While some large banks have regained an appetite for subprime car loans, most are resisting expanding into other types of subprime lending. Cars are relatively easy assets to repossess when a borrower stops paying the loan. By contrast, when borrowers default on unsecured personal loans and credit cards, it is difficult or impossible for a lender to recover its losses.

Another startup lender catering to subprime borrowers was founded by Raj Date, the former No. 2 official at the Consumer Financial Protection Bureau. Mr. Date’s firm, Washington-based Fenway Summer LLC, in January reached a deal with Louisville, Ky.-based Republic Bancorp Inc. to offer a credit card that is being pitched as a more affordable alternative to payday loans, which are short-term loans that often charge triple-digit interest rates.

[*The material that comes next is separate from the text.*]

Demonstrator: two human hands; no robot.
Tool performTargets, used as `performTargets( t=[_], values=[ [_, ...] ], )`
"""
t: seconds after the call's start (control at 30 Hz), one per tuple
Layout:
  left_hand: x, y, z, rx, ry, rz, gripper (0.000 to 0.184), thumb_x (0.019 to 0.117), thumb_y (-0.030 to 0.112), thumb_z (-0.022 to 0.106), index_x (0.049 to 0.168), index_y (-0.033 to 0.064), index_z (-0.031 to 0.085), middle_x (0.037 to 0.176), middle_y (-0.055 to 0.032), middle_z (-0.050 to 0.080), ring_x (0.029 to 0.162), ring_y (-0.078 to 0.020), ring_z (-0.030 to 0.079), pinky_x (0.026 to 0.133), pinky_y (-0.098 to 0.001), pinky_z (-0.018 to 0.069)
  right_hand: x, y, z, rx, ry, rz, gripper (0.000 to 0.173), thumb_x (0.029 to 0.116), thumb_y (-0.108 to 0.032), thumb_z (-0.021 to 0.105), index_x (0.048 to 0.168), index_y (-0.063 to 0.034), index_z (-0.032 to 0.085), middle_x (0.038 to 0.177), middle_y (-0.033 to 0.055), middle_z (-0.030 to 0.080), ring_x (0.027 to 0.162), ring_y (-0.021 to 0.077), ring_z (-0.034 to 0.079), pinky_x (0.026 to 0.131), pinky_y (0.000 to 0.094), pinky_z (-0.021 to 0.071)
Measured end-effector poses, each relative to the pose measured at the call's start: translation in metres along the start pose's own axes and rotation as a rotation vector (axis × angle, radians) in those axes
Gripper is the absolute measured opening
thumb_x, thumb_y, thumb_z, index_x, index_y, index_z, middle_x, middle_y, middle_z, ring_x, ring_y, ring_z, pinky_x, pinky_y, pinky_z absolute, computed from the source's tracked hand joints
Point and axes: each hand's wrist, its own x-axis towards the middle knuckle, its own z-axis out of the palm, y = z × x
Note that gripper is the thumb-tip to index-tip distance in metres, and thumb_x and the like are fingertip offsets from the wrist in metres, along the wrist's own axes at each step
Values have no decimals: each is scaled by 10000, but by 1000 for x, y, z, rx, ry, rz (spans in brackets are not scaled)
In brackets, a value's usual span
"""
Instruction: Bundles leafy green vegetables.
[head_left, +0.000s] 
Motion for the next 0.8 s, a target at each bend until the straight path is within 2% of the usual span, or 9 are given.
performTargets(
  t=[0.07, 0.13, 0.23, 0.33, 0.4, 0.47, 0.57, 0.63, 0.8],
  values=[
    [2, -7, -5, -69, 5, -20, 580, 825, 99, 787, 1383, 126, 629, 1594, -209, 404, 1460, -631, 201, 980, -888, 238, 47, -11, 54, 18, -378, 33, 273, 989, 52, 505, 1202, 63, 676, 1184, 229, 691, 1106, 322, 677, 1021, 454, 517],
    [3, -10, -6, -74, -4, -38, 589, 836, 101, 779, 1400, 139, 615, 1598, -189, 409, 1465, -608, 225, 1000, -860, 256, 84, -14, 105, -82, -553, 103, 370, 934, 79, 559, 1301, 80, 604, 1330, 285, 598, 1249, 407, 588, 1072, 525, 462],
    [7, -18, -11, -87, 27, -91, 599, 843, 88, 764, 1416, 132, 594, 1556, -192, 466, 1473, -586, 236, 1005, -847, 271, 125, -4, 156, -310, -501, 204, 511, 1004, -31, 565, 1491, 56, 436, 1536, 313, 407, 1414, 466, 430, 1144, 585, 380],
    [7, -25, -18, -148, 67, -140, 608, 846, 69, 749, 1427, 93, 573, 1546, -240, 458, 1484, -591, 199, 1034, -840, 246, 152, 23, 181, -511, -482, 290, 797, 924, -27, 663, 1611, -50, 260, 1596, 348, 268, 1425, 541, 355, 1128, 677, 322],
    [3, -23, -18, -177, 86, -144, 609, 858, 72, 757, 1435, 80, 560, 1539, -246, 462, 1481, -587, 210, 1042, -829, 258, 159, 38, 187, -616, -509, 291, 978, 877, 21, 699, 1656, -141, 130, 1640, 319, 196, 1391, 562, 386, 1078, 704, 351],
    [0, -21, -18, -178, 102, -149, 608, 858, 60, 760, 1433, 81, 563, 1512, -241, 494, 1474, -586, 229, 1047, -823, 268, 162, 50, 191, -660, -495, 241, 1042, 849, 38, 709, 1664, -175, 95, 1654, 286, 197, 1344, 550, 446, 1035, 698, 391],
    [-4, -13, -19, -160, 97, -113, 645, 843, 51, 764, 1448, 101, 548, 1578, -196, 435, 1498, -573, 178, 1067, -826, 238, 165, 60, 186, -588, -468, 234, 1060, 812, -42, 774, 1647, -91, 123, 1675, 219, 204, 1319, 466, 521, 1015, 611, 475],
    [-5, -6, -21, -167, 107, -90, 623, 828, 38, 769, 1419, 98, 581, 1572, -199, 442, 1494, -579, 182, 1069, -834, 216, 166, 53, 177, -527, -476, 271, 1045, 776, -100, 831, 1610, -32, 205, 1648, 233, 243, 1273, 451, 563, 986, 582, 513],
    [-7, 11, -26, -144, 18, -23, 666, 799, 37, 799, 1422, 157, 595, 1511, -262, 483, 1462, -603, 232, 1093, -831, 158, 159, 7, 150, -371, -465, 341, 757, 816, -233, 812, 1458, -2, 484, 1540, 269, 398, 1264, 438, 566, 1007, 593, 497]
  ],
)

The Build Card, which is being rolled out later this year, will charge an annualized interest rate of 25% to 30% and will cap borrowers’ initial credit lines at $500, with the chance to increase as borrowers pay back their debts.

Glenn Hill, a 49-year-old dispatcher for an elevator company in the San Francisco Bay Area, said he signed up last month for a $7,500 four-year personal loan at a rate of 30% with Springleaf Holdings Inc. in Evansville, Ind., which lends to subprime borrowers.

Mr. Hill said he used the loan to pay off a higher interest-rate loan he had taken out from another lender a few years ago, as well as to pay for everyday bills. “It was either this or start defaulting on things,” he said. “It was just take this loan and pray for the best.”